> [Exercise]:
Return all lines below containing the word "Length".

Records supplied Block Start

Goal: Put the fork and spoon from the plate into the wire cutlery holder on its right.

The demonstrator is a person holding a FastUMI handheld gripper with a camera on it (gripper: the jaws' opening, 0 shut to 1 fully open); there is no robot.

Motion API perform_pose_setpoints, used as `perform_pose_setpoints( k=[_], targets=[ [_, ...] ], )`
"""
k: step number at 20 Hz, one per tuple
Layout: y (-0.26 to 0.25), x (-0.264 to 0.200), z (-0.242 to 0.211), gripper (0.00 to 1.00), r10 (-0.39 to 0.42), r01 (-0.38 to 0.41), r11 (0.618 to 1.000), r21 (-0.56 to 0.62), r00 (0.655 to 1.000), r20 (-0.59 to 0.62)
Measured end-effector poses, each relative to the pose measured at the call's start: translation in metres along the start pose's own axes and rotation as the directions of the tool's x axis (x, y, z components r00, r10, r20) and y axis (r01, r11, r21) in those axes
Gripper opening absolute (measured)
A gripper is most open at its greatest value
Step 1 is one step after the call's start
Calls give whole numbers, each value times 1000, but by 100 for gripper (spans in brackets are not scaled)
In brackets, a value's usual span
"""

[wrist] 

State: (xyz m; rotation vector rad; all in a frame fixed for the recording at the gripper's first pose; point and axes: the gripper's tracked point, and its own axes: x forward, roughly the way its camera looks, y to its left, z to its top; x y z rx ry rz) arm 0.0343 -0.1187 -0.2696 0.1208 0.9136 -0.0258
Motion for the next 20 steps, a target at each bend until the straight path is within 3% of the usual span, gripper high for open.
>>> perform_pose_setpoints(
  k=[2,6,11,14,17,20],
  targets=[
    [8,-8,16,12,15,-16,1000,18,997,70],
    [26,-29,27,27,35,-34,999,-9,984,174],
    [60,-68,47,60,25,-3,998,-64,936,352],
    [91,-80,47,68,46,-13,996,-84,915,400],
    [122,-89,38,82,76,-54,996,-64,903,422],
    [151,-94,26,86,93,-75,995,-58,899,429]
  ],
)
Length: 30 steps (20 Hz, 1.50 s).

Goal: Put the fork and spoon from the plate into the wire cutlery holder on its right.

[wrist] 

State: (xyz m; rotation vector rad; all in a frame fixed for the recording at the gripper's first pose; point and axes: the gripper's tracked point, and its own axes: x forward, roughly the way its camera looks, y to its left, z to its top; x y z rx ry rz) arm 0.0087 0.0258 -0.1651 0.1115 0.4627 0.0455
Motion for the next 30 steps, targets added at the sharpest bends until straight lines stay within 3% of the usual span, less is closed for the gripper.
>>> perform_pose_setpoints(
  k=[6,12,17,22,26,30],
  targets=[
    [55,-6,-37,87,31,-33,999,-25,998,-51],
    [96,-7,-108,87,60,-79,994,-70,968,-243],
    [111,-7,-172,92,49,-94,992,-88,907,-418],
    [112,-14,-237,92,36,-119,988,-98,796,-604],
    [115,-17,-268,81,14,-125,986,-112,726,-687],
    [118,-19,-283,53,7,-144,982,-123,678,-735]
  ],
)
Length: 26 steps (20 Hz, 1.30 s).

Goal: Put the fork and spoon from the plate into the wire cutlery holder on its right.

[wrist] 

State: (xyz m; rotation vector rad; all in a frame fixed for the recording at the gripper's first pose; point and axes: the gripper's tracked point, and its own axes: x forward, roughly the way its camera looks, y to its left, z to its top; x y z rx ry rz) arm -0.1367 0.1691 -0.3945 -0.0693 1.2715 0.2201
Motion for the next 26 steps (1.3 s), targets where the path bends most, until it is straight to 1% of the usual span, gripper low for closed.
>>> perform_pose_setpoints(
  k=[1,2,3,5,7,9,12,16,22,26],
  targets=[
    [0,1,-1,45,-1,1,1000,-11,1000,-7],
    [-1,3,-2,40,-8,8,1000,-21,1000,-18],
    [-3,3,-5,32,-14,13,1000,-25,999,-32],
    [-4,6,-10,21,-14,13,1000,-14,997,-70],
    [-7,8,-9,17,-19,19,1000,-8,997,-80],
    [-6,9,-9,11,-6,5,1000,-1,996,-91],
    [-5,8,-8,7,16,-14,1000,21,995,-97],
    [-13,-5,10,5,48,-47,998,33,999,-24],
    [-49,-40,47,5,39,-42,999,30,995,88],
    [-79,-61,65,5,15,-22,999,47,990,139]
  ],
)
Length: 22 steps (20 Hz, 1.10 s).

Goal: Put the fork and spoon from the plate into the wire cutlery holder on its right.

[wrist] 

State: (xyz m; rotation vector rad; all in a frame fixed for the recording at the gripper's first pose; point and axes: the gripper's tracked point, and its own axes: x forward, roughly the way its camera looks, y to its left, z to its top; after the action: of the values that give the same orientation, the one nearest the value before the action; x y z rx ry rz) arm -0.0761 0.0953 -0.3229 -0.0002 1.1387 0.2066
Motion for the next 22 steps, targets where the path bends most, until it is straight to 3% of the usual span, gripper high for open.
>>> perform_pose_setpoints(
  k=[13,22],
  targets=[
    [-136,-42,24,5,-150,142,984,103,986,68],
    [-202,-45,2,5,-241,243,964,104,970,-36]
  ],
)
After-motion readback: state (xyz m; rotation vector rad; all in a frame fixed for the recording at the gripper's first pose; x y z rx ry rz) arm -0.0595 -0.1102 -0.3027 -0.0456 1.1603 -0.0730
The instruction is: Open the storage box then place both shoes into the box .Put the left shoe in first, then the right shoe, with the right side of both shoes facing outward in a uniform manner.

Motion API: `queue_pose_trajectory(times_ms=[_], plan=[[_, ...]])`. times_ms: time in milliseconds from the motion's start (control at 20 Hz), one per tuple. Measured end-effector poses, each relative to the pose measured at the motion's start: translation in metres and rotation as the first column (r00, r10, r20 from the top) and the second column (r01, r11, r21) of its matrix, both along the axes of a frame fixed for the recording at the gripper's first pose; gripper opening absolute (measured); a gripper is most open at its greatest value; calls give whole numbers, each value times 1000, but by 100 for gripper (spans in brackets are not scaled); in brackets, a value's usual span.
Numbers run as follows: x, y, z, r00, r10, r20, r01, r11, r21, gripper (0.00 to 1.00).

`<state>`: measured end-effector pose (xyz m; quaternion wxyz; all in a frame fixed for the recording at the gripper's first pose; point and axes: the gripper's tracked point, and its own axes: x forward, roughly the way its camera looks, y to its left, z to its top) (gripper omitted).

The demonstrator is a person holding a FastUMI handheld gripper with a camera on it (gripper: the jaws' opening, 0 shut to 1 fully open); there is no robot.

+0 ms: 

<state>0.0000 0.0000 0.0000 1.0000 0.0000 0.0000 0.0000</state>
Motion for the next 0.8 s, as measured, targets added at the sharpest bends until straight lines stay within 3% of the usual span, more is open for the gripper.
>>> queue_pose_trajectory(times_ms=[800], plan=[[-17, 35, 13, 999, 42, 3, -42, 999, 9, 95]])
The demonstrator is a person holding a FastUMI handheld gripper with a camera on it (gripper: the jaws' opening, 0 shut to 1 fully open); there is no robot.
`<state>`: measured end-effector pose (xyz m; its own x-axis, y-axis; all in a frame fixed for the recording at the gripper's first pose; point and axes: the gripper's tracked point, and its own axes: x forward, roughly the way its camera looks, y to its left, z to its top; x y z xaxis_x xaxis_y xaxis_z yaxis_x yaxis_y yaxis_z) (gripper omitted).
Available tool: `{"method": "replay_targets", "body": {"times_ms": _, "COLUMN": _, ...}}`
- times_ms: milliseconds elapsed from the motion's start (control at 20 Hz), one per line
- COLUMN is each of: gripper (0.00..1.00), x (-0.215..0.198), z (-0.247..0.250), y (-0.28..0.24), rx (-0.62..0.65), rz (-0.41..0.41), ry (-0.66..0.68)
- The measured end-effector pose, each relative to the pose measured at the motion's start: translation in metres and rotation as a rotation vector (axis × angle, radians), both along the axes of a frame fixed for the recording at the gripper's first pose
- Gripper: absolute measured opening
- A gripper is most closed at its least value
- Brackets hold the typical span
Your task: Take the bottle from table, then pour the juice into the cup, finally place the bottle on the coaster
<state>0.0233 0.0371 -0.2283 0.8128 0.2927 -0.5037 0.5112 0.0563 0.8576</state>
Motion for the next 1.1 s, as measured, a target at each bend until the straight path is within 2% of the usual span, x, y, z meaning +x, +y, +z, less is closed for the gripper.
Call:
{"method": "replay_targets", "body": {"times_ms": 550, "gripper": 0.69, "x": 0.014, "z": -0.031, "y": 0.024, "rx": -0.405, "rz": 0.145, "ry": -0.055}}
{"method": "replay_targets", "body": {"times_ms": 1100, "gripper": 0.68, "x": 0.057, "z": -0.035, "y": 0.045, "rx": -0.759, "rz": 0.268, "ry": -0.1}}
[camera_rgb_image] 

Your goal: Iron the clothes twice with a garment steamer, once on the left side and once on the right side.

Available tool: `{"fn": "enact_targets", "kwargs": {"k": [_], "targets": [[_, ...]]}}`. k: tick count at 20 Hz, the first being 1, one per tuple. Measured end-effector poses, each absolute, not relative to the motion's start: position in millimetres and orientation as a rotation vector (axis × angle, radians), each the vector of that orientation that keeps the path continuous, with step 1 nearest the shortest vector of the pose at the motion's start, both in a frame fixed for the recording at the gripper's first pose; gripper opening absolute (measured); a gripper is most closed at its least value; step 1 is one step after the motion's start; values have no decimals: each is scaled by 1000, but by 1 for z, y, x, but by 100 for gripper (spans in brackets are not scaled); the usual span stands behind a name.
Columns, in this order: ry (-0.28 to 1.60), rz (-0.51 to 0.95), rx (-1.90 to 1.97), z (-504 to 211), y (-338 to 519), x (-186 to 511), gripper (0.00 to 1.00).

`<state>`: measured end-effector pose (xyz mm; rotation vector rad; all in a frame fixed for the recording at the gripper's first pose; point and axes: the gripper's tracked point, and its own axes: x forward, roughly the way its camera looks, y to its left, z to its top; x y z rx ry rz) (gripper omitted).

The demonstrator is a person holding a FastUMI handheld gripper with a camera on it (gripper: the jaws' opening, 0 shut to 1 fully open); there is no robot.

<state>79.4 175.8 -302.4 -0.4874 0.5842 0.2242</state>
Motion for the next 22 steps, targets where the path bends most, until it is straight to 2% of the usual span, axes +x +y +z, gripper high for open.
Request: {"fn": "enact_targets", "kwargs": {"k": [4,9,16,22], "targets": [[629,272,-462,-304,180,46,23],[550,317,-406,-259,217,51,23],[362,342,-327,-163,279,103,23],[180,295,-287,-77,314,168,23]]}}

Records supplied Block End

> [Response to this exercise]:
Length: 30 steps (20 Hz, 1.50 s).
Length: 26 steps (20 Hz, 1.30 s).
Length: 22 steps (20 Hz, 1.10 s).

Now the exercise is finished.